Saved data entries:
________________

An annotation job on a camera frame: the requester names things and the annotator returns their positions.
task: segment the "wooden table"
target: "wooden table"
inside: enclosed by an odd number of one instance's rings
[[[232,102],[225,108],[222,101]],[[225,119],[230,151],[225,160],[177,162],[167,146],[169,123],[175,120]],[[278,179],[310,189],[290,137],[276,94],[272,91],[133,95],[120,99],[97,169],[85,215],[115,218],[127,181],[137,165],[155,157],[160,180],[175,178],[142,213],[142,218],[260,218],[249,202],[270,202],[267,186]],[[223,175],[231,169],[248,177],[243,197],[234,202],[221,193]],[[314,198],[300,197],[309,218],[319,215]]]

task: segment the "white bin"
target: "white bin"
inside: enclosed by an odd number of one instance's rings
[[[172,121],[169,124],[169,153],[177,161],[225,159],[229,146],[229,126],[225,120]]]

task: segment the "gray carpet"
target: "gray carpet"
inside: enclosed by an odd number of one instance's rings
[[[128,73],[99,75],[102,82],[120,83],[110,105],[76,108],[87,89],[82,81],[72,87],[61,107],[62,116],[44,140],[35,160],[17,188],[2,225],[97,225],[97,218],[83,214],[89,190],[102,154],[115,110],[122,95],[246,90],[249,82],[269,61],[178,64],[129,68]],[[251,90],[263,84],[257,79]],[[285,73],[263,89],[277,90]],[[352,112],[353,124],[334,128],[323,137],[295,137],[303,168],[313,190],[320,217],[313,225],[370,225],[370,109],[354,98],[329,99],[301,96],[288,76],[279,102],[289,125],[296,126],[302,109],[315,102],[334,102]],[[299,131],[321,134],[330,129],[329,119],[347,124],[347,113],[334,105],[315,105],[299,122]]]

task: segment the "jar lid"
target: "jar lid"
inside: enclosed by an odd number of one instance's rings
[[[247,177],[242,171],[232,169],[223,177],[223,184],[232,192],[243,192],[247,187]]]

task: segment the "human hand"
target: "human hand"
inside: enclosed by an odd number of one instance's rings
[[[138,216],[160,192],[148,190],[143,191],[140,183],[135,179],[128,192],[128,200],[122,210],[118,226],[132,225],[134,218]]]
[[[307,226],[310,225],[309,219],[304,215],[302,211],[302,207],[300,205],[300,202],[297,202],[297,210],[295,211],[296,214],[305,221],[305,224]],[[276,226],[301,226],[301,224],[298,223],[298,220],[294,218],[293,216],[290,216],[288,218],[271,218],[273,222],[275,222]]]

________________

AIM OF THE EXERCISE: Return each line in the records that holds the string "task".

SOLUTION TO THE PROBLEM:
task: segment the "wooden table"
task: segment the "white bin"
task: segment the "gray carpet"
task: segment the "jar lid"
task: segment the "human hand"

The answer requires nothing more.